- Webequie Indian Reserve
- Webequie Location within Ontario
- Coordinates: 52°57′N 87°22′W﻿ / ﻿52.950°N 87.367°W
- Country: Canada
- Province: Ontario
- District: Kenora
- First Nation: Webequie

Area
- • Land: 303.41 km^{2} (117.15 sq mi)

Population (2015)
- • Total: 1,300
- • Density: 2/km^{2} (5.2/sq mi)
- Website: www.webequie.ca

= Webequie First Nation =

Webequie First Nation is located on the northern peninsula of Eastwood Island on Winisk Lake, 540 km (336 mi) north of Thunder Bay in Ontario, Canada. Webequie is a fly-in community with no summer road access. The primary way into the community is by air to Webequie Airport or winter road, which connects to the Northern Ontario Resource Trail. The First Nation have the 34,279 ha Webequie Indian reserve. The Webequie or Webiqui Indian Settlement also have reserve status. Webequie First Nation is a member of the Matawa First Nations, a Regional Chiefs' Council and a member of the Nishnawbe Aski Nation.

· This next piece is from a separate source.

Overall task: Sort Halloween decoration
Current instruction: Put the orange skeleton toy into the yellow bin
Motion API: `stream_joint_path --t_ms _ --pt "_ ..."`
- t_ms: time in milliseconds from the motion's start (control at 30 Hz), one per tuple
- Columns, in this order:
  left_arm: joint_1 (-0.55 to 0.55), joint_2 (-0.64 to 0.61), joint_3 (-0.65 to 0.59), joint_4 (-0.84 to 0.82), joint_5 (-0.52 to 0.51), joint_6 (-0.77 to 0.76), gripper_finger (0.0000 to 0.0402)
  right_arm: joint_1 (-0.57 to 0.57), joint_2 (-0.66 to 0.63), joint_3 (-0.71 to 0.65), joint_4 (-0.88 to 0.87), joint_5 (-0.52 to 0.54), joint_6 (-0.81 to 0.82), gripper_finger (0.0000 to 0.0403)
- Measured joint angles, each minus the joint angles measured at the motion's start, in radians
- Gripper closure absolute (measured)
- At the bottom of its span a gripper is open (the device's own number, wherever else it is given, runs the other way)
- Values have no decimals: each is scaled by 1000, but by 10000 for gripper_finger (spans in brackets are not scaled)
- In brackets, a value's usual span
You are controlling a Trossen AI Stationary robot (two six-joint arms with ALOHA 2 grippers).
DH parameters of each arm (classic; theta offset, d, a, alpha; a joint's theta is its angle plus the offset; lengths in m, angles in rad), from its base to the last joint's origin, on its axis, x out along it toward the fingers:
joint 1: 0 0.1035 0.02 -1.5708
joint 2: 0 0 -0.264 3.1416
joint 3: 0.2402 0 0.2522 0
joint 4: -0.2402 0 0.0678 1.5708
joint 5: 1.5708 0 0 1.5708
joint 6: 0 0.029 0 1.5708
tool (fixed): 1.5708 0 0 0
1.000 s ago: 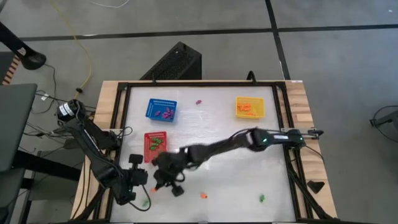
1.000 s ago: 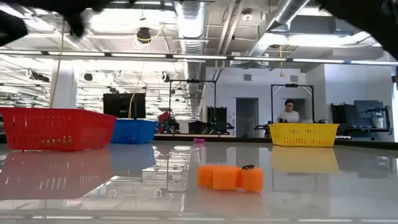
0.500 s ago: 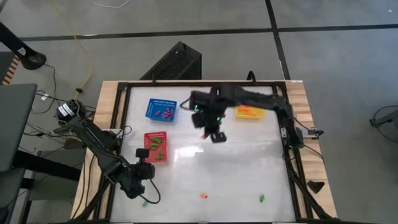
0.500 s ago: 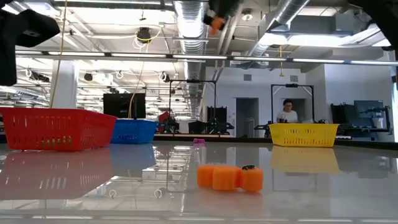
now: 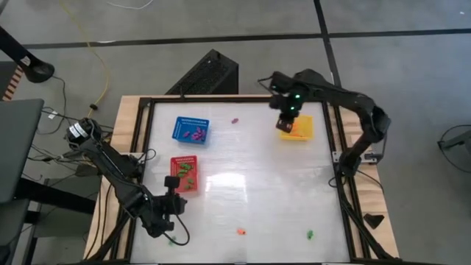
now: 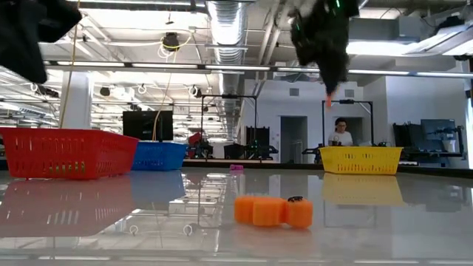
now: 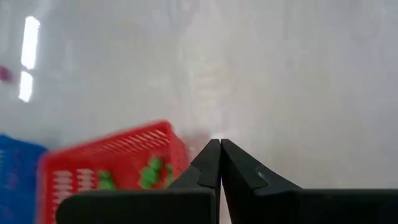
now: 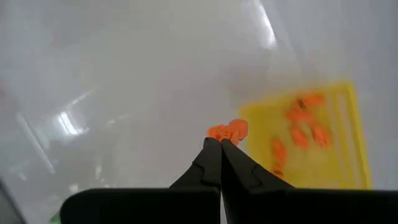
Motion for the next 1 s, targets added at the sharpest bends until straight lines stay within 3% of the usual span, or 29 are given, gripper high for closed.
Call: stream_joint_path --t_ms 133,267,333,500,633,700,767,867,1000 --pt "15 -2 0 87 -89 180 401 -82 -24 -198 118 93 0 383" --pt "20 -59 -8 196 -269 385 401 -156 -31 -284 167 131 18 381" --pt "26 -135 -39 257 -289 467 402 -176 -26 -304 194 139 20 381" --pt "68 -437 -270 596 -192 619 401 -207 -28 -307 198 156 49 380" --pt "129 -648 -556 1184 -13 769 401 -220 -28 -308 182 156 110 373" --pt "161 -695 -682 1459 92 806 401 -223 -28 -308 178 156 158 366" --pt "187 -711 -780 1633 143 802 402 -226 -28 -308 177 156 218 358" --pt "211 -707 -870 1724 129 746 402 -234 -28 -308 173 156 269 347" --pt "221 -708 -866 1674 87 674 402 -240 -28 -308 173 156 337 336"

The registered population of Webequie was 1,320 persons in September 2015, of which the on-reserve population was over 900. The reserve is entirely surrounded by territory of the Unorganized Kenora District.

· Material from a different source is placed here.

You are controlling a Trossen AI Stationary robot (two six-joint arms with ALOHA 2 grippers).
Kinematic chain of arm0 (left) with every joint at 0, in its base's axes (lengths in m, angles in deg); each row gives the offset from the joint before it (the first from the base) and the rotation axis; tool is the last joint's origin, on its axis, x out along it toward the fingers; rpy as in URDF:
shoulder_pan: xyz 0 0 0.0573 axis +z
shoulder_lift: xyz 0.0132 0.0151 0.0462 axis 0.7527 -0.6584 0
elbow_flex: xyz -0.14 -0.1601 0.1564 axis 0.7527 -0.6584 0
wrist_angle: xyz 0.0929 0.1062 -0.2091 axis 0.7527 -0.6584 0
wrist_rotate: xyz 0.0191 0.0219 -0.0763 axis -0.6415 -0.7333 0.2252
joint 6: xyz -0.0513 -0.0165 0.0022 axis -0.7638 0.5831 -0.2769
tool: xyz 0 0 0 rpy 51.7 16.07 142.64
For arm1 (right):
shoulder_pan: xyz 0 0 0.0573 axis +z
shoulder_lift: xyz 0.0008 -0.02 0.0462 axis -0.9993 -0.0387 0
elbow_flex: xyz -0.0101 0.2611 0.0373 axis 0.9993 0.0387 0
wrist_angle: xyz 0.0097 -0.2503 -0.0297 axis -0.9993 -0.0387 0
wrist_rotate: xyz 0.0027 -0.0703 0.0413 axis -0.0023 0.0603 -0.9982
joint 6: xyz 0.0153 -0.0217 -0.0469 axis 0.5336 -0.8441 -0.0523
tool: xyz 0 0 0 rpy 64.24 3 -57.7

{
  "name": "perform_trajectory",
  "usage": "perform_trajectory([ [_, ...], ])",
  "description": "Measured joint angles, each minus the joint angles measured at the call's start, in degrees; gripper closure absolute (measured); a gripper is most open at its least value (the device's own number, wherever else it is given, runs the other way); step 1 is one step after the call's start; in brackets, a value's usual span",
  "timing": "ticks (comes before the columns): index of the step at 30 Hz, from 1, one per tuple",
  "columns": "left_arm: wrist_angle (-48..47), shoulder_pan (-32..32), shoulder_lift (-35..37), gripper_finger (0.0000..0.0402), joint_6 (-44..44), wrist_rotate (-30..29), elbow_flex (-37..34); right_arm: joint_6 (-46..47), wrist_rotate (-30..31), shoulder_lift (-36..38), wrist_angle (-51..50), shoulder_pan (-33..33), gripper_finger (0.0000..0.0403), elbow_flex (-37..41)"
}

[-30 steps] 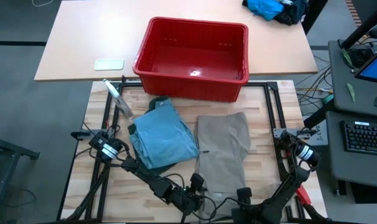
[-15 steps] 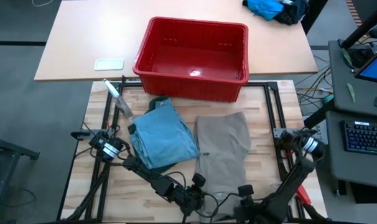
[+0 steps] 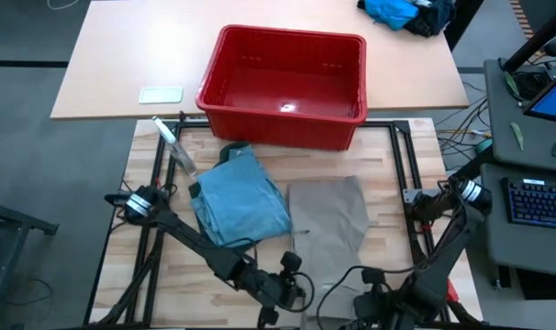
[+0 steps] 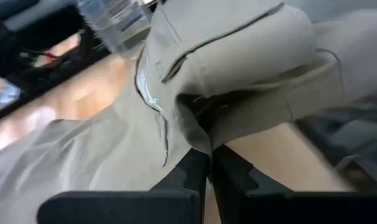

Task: Fold Laundry from Bin
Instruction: Fold the light brown shorts

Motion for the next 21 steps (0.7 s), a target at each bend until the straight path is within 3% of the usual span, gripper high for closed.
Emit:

Webequie is policed by the Nishnawbe-Aski Police Service, an Aboriginal-based service.

== History ==
When the Treaties were created between the Canadian government and the Aboriginal people of Canada, Webequie was mistakenly listed as part of the community of Fort Hope. They lived under this error until May 1985, when they were recognized as a distinct band. Despite this, the people of Webequie had to fight until February 15, 2001, to achieve full reserve status.

The name "Webequie" comes from the Anishinini word webikwe meaning "shaking head."

The community is profiled in the 2016 short documentary film The Road to Webequie.

In 2017, the provincial government of Ontario pledged support for the construction of a road that would connect Webequie, Nibinamik and the Northern Ontario Ring of Fire to Ontario Highway 599 at Pickle Lake.